Friday, June 5, 2009

tanya 2

1st June 2009

We began our first day at the crisis nursery today. Volunteering we gathered will involve anything from helping with keeping records up to date to cleaning and holding and feeding babies. So we set off pretty early from the World Camp and walked across the old town area to catch a mini-van. It is rather like hailing a rickshaw or a matatu (city hoppas RULE!) but to my American friends I must describe this. As the name suggests ths vans seat about 14 people and have little ‘conductors’ most often young men aged anywhere between 15 to 25. Anyway they scream out the area they are traveling to and if that is where you are going you just hail one and hop aboard. People are most likely to stop and stare because our American attire and shoes and bags stick out like sore thumbs (as does our skin colour. Most azungus (whites) and brown people are just NOT seen in mini vans) This was pretty eventful and stops at the main road in Area 47 Chigoneke Road. From there it’s a long 15-20 minute walk to the crisis nursery. Another thing, it is winter for Malawians and they all have light sweaters and caps and then theres us 4 American students in our vile Clark t-shirts.hahah. I think it is funny.

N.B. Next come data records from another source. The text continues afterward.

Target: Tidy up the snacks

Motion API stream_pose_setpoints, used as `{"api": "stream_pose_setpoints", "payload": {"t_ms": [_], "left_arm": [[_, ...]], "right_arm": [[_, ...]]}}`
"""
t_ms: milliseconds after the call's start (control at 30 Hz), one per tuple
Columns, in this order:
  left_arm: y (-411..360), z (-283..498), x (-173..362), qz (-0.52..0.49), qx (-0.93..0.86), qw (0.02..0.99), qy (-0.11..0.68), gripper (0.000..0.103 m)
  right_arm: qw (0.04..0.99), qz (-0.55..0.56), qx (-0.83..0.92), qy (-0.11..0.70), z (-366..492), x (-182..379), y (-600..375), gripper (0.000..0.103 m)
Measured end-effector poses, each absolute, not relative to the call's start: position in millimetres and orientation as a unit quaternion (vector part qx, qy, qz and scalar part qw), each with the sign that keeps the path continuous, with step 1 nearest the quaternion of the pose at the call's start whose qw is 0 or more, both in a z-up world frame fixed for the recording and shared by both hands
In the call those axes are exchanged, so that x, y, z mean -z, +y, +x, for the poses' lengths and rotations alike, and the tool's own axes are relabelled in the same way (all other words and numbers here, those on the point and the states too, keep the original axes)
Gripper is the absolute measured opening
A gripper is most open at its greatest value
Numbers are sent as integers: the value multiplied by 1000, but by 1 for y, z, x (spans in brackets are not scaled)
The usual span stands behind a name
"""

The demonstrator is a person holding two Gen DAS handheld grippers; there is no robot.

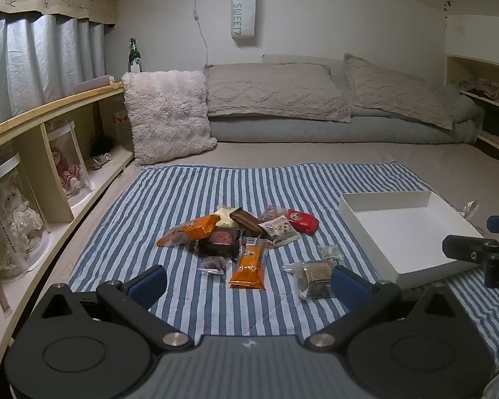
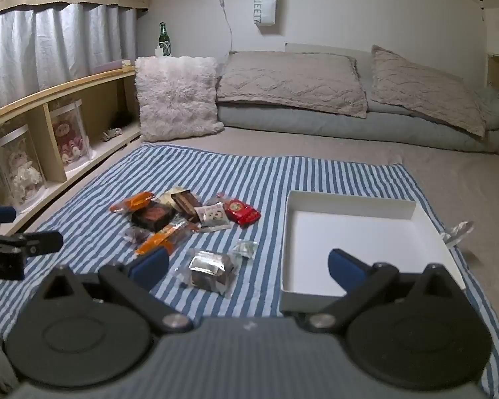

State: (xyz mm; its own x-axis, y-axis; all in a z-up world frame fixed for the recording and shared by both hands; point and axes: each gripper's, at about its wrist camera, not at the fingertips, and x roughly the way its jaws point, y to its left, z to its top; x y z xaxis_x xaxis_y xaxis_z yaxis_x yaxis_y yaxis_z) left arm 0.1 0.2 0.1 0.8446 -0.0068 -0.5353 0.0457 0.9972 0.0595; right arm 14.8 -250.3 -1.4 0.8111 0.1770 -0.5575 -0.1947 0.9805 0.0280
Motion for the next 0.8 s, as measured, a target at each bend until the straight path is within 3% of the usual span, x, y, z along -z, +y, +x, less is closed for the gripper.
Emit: {"api": "stream_pose_setpoints", "payload": {"t_ms": [800], "left_arm": [[0,0,0,35,14,960,278,103]], "right_arm": [[950,-22,-96,296,18,1,-249,103]]}}
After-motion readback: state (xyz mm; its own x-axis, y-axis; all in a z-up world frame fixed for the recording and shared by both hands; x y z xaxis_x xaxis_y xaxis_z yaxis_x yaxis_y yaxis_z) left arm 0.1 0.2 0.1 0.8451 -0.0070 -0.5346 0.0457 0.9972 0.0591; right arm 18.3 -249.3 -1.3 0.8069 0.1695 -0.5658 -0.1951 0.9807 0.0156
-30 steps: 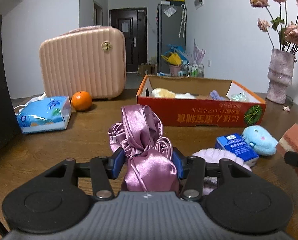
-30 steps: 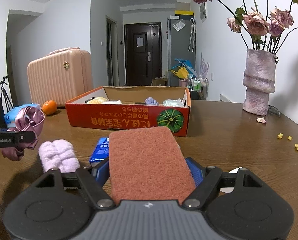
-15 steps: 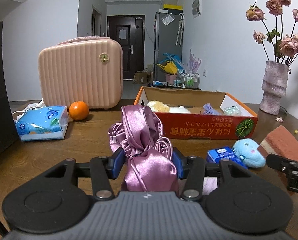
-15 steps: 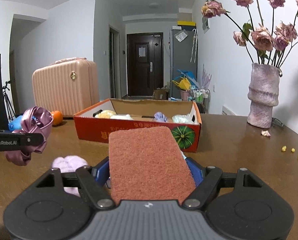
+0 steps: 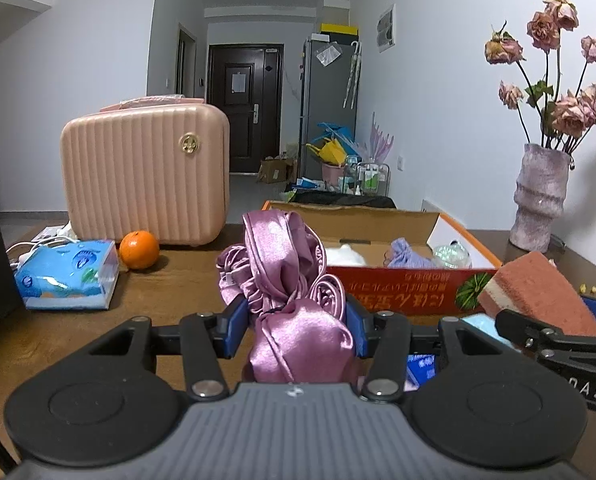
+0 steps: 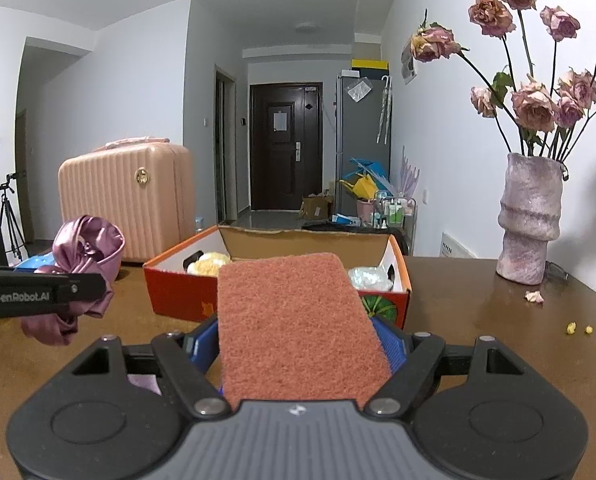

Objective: Organize soft objects
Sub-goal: 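Carry the pink scrunchie and orange scouring pad with both grippers over the box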

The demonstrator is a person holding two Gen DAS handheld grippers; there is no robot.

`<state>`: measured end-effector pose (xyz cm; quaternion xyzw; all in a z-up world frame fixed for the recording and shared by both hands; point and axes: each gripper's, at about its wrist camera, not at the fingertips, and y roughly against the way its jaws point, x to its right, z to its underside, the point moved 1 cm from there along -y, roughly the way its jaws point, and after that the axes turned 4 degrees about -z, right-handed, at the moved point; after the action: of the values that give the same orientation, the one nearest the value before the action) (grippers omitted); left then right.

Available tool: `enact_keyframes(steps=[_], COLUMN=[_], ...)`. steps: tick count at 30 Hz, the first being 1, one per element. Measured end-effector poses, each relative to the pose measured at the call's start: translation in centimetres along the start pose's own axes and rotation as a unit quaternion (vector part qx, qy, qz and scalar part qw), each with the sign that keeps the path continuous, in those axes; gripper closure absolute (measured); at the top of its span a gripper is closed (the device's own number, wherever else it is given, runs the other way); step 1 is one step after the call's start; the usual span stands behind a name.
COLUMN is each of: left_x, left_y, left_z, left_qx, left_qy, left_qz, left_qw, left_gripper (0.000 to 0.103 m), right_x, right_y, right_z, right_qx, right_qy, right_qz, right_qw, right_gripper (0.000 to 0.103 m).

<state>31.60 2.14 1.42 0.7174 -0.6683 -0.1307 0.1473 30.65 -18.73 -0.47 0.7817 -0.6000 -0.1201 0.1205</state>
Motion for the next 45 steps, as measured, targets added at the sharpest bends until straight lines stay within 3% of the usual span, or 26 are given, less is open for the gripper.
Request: enact_keyframes(steps=[16,45], left_x=[1.3,2.6], left_y=[-3.8,-12.5], left_z=[-3.1,-6.5], left_qx=[0.015,0.015], left_qy=[0.027,0.034], left_qz=[0.001,-0.006], left_qw=[0.9995,0.9993], left_gripper=[0.053,0.052], right_x=[1.0,2.7], right_y=[-3.9,-12.7], right_z=[-3.3,-6.9], right_qx=[0.026,0.025], right_qy=[-0.005,-0.015], right_qz=[0.013,0.025], right_qw=[1.0,0.999], right_gripper=[0.026,0.026])
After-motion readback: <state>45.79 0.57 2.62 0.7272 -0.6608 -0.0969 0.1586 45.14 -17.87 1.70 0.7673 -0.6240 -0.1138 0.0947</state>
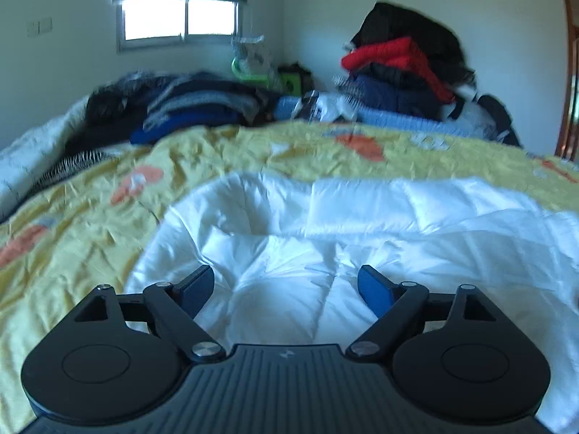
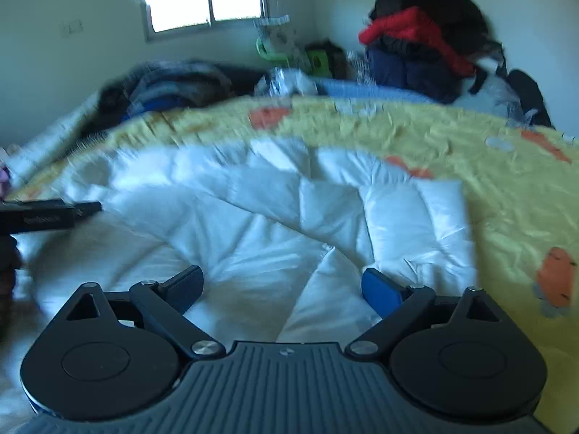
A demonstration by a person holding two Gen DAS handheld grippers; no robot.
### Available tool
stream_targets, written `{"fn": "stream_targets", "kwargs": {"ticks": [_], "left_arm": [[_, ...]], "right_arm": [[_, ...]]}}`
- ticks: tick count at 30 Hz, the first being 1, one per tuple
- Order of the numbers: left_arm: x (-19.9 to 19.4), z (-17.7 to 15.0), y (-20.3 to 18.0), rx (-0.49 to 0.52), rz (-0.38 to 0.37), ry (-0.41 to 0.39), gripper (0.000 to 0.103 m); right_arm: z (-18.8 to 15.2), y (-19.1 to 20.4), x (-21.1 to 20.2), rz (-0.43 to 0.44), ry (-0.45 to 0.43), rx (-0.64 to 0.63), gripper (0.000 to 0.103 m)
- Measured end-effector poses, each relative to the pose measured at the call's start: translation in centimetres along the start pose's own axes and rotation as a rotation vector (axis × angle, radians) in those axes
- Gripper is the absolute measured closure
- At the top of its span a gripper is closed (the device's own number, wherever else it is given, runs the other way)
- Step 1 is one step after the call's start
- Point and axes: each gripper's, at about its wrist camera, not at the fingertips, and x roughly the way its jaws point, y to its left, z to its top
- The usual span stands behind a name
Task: Fold small clothes
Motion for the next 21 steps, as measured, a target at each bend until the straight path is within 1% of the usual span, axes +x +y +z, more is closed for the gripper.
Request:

Anyway the crisis nursery was quick to welcome us with the screams, the gurgles and other various sounds. The nursery is impeccably managed in terms of caregivers and baby food and medicine schedules, follow-ups with the babies families etc. Mawi, a quiet and efficient is the stronghold of the nursery administration. It really is a task and a job that requires much dedication. The head nurse Alica was explaining to us that she had just retired from the Ministry of Health but could have continued to work in the city or one of the hospitals if she chose to. Instead many of these women come from over an hour away often walking to be at the Crisis Nursery located in an in-road to care for these children.

A look inside the nursery will present a happy calmness that hides the tragic stories of a lot of these pretty little children. They are clean and fresh, dressed in their donated American clothes that say things like ‘Daddy’s little girl’ and play with American soft toys and dolls. Many of these children mothers died during childbirths. In some cases, the grieving fathers and families have merely been unable to emotionally and financially provide a substitute for breast milk and hence the kids are brought to the nursery until someone can commit to care for them or until they are able to subsist on the porridge their families can afford.

Today was long and caring for the babies consumed most of our time. The nursery receives a lot of its aid from American churches and the financial crisis has had effects on the donations. As a result the nursery has had to cut down the number of children it admits.

2nd June 2009

Our day started today with an interview with NOVAC (Network of Orphaned and Vulnerable Children) It was proposed by the Ministry of Gender and Childrens Welfare. As such the organization functions all over the country co-coordinating with international organizations, non-governmental organizations and community based organizations. It .operates around 4 to 5 thematic areas; Networking, Capacity Building, Advocacy and Resource Mobilisation, HIV/AIDS focus with emphasis on food security. It now supports district networks in order to ensure the basic needs of these children are met and they do not take to the streets and prostitution etc in areas like Chtipa, Salima,Mchinji etc.

Networking: NOVAK helps with financial management and infrastructure which results in capacity building. Many small startup NGO’s have very limited resources or even basic ideas about how to maintain financial records etc and make themselves more attractive to donors for ex: Some of them do not even have basic knowledge to write grants and NOVAK helps with this.

Advocacy: They advocate in order to influence government policies on the ground to ensure good practices are being adopted. So it basically targets policy makers and legislators.

For example: They are currently pressuring the government to allocate money for education of orphans and forcing them to put part of an annual budget regarding this.

Also, they influence government to waive user fees. Basically, although Malawian private education is essentially free the school often does not even have the basic resources or money to build infrastructure so it asks students for ‘user’ fees which basically means the student pays for the watchman, a new building, notebooks and hence ends up paying more than even a subsidized school fee would be!

They also advocate more for bursary fees in order to pay for orphans high school fees.

I asked about AID dependency and Cuthbert admitted that it was a problem that plagues the Malawian system .So part of what NOVAK does is making NGO’s reliant on a) themselves and b) local resources so that if the International organizations and churches decide to leave they can still operate (at least on a managerial level) by themselves.

International Sponsors’ help is advocated for issues like Prostitution and Jobs before 16.

NOVOC signed a memorandum of Understanding with the Mutharikas governement which stipulated the actions and roles of each party in their interdependent search for an end to these problems. This troubled me slightly because if it was merely another arm of the government who is to say that it could act independently and counter to governmental interests.